Unfortunately, it is not uncommon lately that bad things are justified to people by saying that they are actually done for their own good. And the even greater tragedy is that many people believe it and thank them for it.

 

I may not use it. It doesn't change that recipients or senders can...
AVs have various options to opt-out and if you don't opt out some scans are only done locally.
As much as I don't like AVs, cloud takes privacy invasion to a whole new level.
No data is truly private on cloud without using strong encryption and exchanging credentials in thoughtful way. In other words one needs to resist service providers on a daily basis...

 

Good article here: hxxps://sansorg.egnyte.com/dl/Lw51vSbooP on using password cracking tools to read password protected files.

 

Agreed! There are no circumstances where I want a vendor examining the contents of files I have encrypted. I may have private financial data in there. If they are even capable of doing this then it was pointless to password it in the first place. We've already seen that we can't trust them to not upload our data.

 

Interesting article. Password cracking tools only work on weak passwords, or passwords randomized using old/obsolete hashing algorithms like SHA-1. Brute force attacks also only work on obsolete or weak encryption standards. If someone is protecting their data using any of these methods, they deserve to be hacked and should not complain.
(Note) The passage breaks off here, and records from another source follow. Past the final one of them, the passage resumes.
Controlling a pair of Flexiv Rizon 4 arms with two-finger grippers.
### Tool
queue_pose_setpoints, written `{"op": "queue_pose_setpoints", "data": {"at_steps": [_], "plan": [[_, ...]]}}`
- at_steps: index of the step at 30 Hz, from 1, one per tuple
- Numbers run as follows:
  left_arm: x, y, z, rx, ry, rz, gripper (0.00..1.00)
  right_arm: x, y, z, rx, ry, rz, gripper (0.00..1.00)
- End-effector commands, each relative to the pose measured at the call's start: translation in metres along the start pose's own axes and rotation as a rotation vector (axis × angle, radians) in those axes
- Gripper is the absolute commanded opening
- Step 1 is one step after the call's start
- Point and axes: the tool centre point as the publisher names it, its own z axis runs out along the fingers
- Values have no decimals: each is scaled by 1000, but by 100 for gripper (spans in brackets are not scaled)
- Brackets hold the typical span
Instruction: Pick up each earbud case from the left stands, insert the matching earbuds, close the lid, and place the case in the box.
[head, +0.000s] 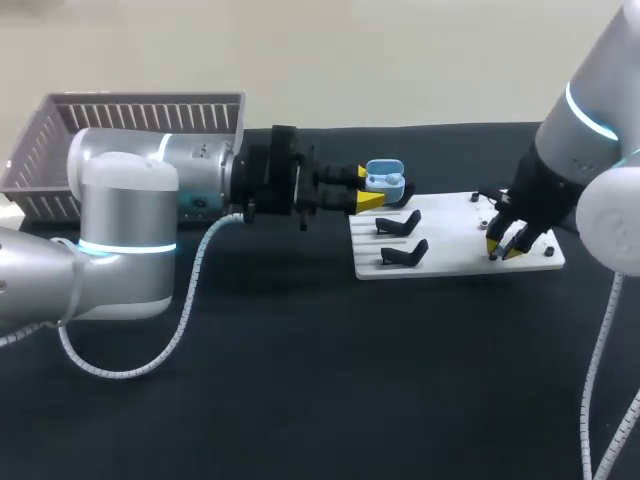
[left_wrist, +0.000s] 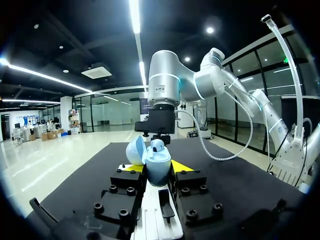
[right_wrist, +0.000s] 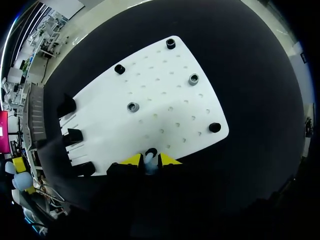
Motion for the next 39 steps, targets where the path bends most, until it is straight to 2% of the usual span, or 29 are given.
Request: {"op": "queue_pose_setpoints", "data": {"at_steps": [1,8,17,24,28,30,34,39], "plan": [[1,-2,0,-7,-2,3,0,0,1,3,8,5,3,0],[1,-2,0,-7,-2,3,0,3,-3,-8,6,-3,16,0],[1,-2,0,-7,-2,3,0,16,-1,-57,-18,-10,-7,0],[1,-2,0,-7,-2,3,0,42,22,-110,13,25,-139,0],[1,-2,0,-7,-2,3,0,56,38,-131,15,53,-227,0],[1,-2,0,-7,-2,3,0,62,46,-138,29,55,-268,0],[1,-2,0,-7,-2,3,0,72,62,-146,50,116,-318,0],[1,-2,0,-7,-2,3,0,72,62,-146,50,116,-318,0]]}}
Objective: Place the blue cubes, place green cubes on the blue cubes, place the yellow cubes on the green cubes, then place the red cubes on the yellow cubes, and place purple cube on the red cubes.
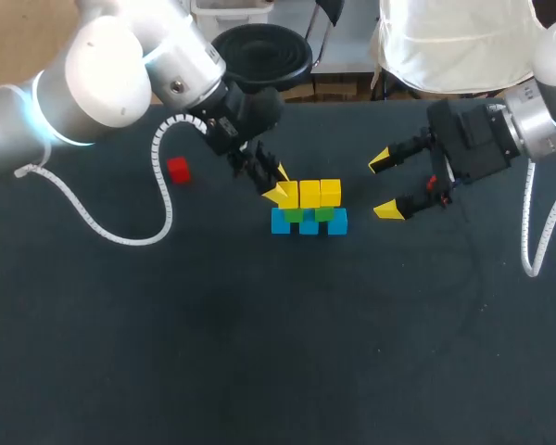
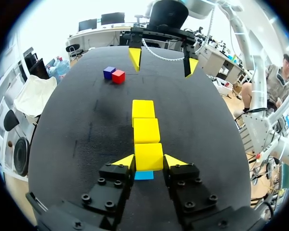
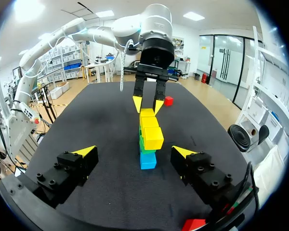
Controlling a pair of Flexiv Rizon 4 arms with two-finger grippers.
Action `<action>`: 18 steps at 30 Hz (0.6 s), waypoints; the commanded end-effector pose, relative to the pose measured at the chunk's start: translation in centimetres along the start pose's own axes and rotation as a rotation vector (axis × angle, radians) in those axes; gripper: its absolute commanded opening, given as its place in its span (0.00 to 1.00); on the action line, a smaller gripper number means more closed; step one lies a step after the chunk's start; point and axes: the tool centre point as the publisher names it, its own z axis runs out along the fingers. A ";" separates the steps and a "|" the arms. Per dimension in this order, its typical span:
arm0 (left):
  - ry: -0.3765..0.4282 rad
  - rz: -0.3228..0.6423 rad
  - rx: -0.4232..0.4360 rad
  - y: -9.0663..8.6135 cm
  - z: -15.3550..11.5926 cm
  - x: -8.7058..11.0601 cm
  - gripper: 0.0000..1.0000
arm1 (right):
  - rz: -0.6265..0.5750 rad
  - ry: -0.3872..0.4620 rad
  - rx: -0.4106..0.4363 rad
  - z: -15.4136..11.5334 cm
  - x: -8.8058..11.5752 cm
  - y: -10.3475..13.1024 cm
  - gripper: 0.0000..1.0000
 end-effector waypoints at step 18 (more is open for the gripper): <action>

But the point of the original article was that a researcher stored their password protected archive, (I am assuming encrypted archive), on Microsoft SharePoint server and emailed their colleagues the password. Microsoft intercepted the email, obtained the password without consent, decrypted the archive, discovered malware inside, and deleted the archive, all done supposedly in service of the greater good. Microsoft did not crack the password, or brute force the encryption, they committed theft by stealing someone's password without consent.

This is what is disturbing.

 

Exactly, it is like a bank going through the contents of your safety deposit box, without your consent, to look for contraband. A noble aim sure, but illegal without a warrant from law enforcement.

 

Can't find flaws in your logic.
Thanks for wrapping this up in a few sentences.